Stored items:

Content starts

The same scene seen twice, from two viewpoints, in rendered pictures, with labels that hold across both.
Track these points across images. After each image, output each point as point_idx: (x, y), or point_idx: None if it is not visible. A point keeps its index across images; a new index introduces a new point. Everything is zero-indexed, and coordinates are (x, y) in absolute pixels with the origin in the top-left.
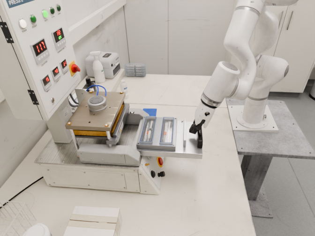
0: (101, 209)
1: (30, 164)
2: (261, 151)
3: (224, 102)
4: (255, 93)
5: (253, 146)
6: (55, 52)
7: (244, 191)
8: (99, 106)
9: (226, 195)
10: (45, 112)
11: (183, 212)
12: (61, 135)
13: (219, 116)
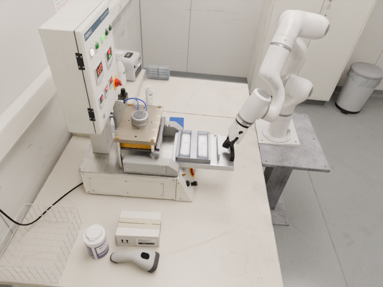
0: (145, 213)
1: (62, 172)
2: (283, 164)
3: None
4: (281, 110)
5: (276, 159)
6: (106, 71)
7: (267, 199)
8: (143, 121)
9: (251, 202)
10: (99, 127)
11: (215, 217)
12: (101, 146)
13: None
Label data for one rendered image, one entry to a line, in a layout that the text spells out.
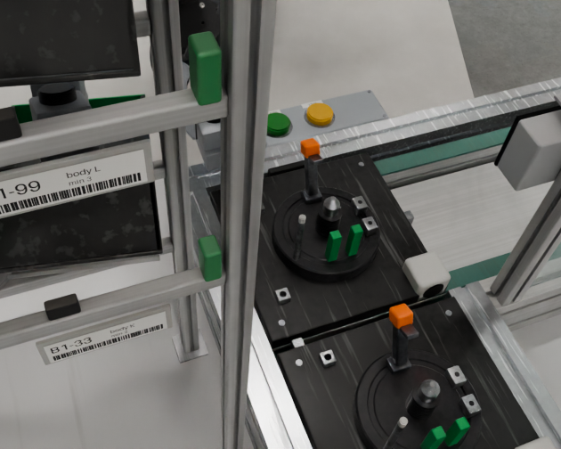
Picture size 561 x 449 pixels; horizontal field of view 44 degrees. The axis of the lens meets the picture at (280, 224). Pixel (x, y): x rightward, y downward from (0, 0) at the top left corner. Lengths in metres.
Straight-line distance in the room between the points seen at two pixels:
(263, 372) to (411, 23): 0.85
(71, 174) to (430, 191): 0.78
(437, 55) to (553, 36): 1.71
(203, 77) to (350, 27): 1.09
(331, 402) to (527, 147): 0.34
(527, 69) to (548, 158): 2.14
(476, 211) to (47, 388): 0.64
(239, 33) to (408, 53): 1.07
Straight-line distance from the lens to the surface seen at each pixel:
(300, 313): 0.84
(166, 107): 0.33
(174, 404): 0.91
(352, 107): 1.09
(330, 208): 0.84
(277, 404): 0.80
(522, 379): 0.89
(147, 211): 0.47
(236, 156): 0.37
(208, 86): 0.33
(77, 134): 0.33
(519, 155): 0.73
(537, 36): 3.04
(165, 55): 0.53
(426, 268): 0.88
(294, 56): 1.32
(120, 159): 0.34
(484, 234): 1.04
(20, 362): 0.97
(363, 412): 0.78
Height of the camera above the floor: 1.70
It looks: 53 degrees down
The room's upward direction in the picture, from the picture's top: 7 degrees clockwise
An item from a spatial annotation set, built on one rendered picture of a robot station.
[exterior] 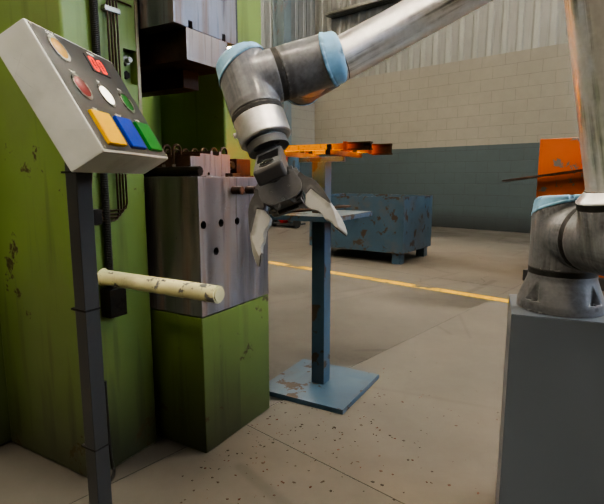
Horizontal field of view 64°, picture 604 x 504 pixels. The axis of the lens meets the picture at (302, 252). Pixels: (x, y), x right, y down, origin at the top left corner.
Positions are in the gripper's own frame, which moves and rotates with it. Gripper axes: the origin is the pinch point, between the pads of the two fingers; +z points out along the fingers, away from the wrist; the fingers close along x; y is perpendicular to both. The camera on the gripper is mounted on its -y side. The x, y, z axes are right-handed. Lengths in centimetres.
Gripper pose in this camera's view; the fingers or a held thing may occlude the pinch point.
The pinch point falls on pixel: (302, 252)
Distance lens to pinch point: 76.5
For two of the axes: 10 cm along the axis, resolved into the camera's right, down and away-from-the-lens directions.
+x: -9.3, 3.4, 1.2
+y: 1.7, 1.1, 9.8
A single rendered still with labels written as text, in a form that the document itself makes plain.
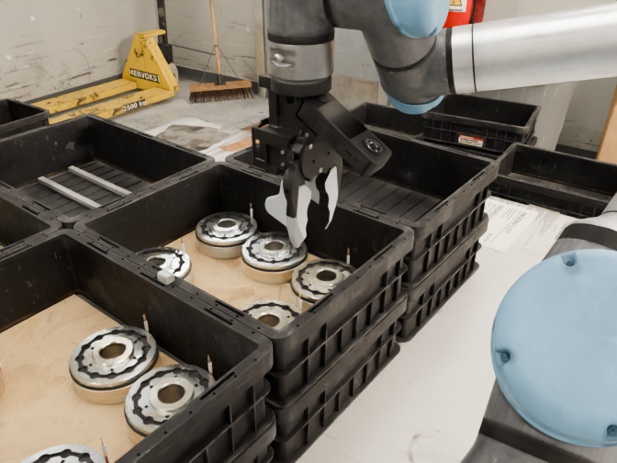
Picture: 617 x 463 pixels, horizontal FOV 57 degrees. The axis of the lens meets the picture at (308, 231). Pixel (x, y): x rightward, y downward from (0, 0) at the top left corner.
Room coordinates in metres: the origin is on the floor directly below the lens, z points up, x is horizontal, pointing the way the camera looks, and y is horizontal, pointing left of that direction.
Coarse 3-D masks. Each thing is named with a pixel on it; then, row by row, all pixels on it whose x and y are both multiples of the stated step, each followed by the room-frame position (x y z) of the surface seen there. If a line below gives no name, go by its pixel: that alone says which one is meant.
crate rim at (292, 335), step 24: (216, 168) 0.91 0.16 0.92; (240, 168) 0.90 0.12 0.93; (144, 192) 0.81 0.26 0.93; (96, 216) 0.73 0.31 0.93; (360, 216) 0.74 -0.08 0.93; (96, 240) 0.67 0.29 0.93; (408, 240) 0.67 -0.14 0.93; (144, 264) 0.61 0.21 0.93; (384, 264) 0.62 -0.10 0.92; (192, 288) 0.56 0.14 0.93; (336, 288) 0.56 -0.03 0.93; (360, 288) 0.58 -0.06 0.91; (240, 312) 0.51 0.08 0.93; (312, 312) 0.51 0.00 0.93; (336, 312) 0.54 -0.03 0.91; (288, 336) 0.47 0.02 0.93
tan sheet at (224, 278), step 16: (176, 240) 0.83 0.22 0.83; (192, 240) 0.83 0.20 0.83; (192, 256) 0.78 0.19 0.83; (208, 272) 0.73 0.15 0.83; (224, 272) 0.73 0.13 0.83; (240, 272) 0.73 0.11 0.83; (208, 288) 0.69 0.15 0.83; (224, 288) 0.69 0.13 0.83; (240, 288) 0.69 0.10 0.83; (256, 288) 0.69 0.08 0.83; (272, 288) 0.69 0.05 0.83; (288, 288) 0.69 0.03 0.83; (240, 304) 0.65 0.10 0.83
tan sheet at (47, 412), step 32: (32, 320) 0.62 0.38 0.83; (64, 320) 0.62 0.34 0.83; (96, 320) 0.62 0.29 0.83; (0, 352) 0.55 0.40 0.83; (32, 352) 0.55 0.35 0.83; (64, 352) 0.55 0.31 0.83; (160, 352) 0.55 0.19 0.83; (32, 384) 0.50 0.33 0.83; (64, 384) 0.50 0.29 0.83; (0, 416) 0.45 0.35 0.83; (32, 416) 0.45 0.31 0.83; (64, 416) 0.45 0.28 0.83; (96, 416) 0.45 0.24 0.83; (0, 448) 0.41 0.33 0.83; (32, 448) 0.41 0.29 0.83; (96, 448) 0.41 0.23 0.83; (128, 448) 0.41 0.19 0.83
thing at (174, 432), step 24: (48, 240) 0.67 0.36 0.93; (72, 240) 0.67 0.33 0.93; (0, 264) 0.61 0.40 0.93; (120, 264) 0.61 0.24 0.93; (168, 288) 0.56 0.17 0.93; (216, 312) 0.51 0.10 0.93; (240, 336) 0.47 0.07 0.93; (264, 336) 0.47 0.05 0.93; (264, 360) 0.44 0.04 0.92; (216, 384) 0.40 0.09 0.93; (240, 384) 0.41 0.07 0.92; (192, 408) 0.37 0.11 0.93; (216, 408) 0.38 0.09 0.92; (168, 432) 0.34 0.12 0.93; (192, 432) 0.36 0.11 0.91; (144, 456) 0.32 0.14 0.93; (168, 456) 0.34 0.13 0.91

Content ends

■ Task objective
Lines containing "text": tally them across the records above and give the total alone.

■ Answer area
2